“Correlation does not imply causation”. If you have ever done data analysis yourself then this phrase must be engrained in your brain. As over-used as this phrase seems it is probably not said enough. There is a reason for the popularity of the content about correlation vs causation (isn’t there?).

Simply speaking, correlation means there is a mutual relationship or connection between variables. If values of both variables increase simultaneously then the correlation is positive, if one increases while the other decreases – the correlation is negative.

Vector of the correlation

Although the existence of that connection alone does not mean one is caused by the other that is not to say it never is (just to make it a bit more confusing for you). Sometimes (!) one indeed causes the other. One of the common mistakes in that case is confusing the vector of the causality. Think of when you were a little child and you thought that trees made the wind blow.

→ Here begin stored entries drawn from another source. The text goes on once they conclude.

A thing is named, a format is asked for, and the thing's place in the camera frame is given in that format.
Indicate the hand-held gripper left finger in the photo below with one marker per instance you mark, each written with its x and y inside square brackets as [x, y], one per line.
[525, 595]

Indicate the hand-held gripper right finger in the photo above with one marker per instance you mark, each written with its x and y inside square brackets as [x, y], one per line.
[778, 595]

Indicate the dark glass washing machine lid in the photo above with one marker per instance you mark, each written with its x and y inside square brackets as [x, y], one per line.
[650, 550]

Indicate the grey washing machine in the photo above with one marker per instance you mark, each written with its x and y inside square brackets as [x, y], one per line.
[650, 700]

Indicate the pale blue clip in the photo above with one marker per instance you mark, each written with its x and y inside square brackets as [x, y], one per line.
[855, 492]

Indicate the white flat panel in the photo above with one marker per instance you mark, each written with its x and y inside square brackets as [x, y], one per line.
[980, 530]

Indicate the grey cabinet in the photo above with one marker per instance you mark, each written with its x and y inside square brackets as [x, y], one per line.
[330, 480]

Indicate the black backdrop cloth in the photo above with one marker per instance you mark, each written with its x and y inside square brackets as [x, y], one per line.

On a more serious note, in middle ages people believed that lice were good for health because they almost never found lice on sick people. As we later discovered, lice are very sensitive to the increase of the temperature of human body. So they left the “host” before it was even obvious that the person was sick. That led everybody to believe they got sick after the lice left them while it was the other way around. So, in that case the correlation did mean causation, but people misinterpreted its direction. (source: https://en.wikipedia.org/wiki/Correlation_does_not_imply_causation)

But even when one event directly causes the other that kind of conclusion cannot be made based on a single correlation. For example, take smoking and lung cancer. There is a direct correlation between the two but before it got accepted as a fact that smoking indeed causes lung cancer, numerous other hypotheses were tested. The correlation between smoking and lung cancer was also supported by other correlations and tests involving many doctors working on the extensive research (source: https://sciencebasedmedicine.org/evidence-in-medicine-correlation-and-causation/).

Correlation caused by the third factor

Very often there is a third factor that causes correlation between two events. Without that third factor there would be no correlation between the other two.

correlation vs causation, funny example

Image source: https://www.youtube.com/watch?v=bnIIPqHZnAk

I’m afraid, Barney, unless you’re at a prom or a wedding, wearing a boutonniere will not help you much with the ladies.

One very famous example in this subject is the correlation between the ice cream sales and the rates of drowning. The third factor that makes both of those variables increase is the time of year and temperature. So, don’t worry and enjoy your ice cream, it will not make you drown.

Coincidental correlations

Very often correlations are just coincidental like in this example below.

Image source: http://www.tylervigen.com/spurious-correlations

As you can see if you dig long enough through large data sets you can always find some correlations. Whilst amusing, these correlations are made ‘after-the-event’ with unrelated datasets. The danger for anyone exploring data is the assumption that any correlations found will be meaningful. Worse still, if people approach data expecting specific factors to be related, confirmatory bias can kick in leading to correlations that support expectations.

In conclusion, correlations can occur in very unexpected combinations and it is important to always treat them with caution. The fact that the correlation exists is not the conclusion by itself, it’s an indication for further investigation.

If you have any queries about data or statistics, please contact us.

If you want to see more examples of funny correlations check out this website  http://www.tylervigen.com/spurious-correlations.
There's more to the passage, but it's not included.